The Making of the House of the Seven Gables, 1908-1915
The Turner-Ingersoll House in the 1890s and 1910s, after Mrs. Emmerton bought the house and established the Settlement Association. The middle picture, dating from around 1914, shows the house from the other side and the developing museum “neighborhood” and its vicinity, including the Seaman’s Bethel on the water, which Mrs. Emmerton later removed to Turner Street. Photographs from the Library of Congress and National Park Service.
With time–and long after Mrs. Emmerton’s death–the House of the Seven Gables Settlement Association not only cleaned up, but cleared out, its previously “derelict” neighborhood, and now there is a large parking lot to the left of those hanging sheets below. But that’s another story.
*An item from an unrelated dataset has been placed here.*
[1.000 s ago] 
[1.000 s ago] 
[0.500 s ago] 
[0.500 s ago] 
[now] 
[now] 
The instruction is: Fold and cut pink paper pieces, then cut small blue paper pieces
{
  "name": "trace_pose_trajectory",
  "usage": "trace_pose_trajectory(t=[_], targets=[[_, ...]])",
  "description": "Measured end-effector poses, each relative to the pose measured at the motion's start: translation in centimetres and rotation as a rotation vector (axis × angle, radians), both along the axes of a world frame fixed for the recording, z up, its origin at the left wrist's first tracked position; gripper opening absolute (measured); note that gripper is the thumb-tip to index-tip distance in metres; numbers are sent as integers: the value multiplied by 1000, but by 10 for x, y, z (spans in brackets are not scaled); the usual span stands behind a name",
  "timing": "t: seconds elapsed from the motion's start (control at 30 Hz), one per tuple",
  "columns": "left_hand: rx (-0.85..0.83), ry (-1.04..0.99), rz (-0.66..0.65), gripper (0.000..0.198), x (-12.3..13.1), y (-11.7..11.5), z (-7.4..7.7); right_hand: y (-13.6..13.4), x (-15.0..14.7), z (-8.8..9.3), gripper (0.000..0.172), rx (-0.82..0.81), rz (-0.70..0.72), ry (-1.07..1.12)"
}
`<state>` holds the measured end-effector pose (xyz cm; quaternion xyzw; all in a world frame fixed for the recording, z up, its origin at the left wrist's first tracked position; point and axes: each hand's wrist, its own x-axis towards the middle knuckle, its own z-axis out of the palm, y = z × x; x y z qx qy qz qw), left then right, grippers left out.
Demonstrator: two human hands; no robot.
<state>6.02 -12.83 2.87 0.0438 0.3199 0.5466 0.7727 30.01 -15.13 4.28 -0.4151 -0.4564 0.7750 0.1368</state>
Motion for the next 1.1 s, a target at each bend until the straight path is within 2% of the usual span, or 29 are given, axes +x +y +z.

A succession of artists from the 1920s on did indeed find the revitalized mansion inspirational, beginning with two female artists who occasionally came down from their Cape Ann summer homes to capture old Salem on canvas: Felicie Waldo Howell (1897-1968) and Theresa Bernstein (1890-2002). Two very different visions, as you can see, followed by the equally variant views of Dorothy Lake Gregory, Frederic Coulton Waugh, and the contemporary artists Jim Leggitt, Philip Eames, and Matthew Benedict. Just a few images that appealed to me, among many, many Gables out there.